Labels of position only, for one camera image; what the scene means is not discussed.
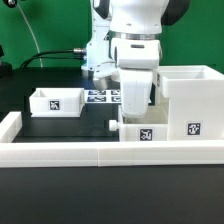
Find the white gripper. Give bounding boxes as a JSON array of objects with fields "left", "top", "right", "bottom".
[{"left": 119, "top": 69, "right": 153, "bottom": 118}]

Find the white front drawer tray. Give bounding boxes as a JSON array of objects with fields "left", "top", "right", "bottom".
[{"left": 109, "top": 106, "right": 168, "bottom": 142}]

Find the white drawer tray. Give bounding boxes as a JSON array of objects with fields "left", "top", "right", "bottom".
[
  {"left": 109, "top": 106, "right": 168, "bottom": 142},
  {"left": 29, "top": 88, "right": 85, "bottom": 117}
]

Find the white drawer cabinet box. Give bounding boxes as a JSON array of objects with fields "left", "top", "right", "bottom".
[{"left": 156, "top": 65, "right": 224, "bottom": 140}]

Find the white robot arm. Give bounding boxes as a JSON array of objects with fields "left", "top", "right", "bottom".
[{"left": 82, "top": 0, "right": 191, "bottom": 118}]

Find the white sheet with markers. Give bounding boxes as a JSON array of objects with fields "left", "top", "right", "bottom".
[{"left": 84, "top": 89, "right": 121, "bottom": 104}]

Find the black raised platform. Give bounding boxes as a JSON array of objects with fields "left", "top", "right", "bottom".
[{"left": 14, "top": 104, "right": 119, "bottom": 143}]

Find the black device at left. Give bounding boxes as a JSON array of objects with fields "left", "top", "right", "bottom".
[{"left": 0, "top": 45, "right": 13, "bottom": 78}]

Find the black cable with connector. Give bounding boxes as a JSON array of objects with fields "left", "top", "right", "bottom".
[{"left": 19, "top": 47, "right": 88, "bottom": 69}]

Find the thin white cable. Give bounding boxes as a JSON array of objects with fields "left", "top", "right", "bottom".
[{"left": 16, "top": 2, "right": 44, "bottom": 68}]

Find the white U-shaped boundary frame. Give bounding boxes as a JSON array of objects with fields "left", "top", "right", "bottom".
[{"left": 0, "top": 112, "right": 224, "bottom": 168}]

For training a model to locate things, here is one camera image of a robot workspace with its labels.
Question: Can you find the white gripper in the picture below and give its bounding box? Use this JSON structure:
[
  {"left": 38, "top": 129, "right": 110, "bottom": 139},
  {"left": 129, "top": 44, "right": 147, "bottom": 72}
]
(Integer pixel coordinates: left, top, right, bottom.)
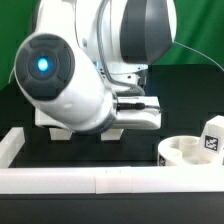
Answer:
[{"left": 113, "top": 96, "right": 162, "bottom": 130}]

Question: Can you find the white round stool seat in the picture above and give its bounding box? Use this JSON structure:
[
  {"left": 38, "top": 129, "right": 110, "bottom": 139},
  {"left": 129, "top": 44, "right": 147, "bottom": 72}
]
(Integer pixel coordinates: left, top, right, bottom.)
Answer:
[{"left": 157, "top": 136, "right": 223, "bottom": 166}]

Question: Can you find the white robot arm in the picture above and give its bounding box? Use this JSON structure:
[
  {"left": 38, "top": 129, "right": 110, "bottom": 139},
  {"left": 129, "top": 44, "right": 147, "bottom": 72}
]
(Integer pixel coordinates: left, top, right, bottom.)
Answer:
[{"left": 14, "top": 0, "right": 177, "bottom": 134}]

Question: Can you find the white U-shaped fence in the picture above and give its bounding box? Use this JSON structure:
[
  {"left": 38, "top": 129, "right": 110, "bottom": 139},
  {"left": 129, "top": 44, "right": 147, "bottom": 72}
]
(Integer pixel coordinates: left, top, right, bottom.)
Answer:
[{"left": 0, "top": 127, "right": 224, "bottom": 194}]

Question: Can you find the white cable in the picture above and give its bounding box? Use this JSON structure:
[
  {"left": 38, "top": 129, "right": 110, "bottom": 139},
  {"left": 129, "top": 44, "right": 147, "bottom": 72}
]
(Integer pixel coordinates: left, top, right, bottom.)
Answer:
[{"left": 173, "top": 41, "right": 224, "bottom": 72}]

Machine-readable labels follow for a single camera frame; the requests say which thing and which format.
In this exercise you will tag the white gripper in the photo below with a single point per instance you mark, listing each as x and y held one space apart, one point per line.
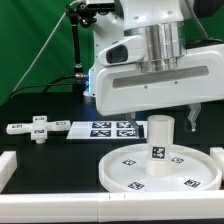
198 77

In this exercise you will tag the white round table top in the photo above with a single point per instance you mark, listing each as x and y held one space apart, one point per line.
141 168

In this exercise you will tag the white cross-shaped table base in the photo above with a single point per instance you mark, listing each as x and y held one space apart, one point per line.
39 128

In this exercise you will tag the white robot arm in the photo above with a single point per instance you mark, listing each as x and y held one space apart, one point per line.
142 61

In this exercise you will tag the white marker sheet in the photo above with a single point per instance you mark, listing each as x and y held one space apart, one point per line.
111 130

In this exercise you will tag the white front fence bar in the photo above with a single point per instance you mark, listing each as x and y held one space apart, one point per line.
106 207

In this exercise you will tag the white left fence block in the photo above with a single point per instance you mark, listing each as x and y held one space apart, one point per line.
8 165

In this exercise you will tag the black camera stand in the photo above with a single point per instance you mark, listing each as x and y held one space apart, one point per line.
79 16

*Task item*
When the string "structure" occurs in a line of the material, that line belongs in the answer.

*Written response*
Question: Can you find the white gripper in the picture below and give its bounding box? Use this JSON structure:
Question: Can you find the white round stool seat in the picture above and give its bounding box? Use this JSON structure:
Question: Can you find the white robot arm in the picture above and give its bounding box? Use this JSON structure:
Question: Can you find the white U-shaped fence in the picture above and give its bounding box? Use this JSON structure:
Question: Can you find the white cable in the picture above and give its bounding box? Use this JSON structure:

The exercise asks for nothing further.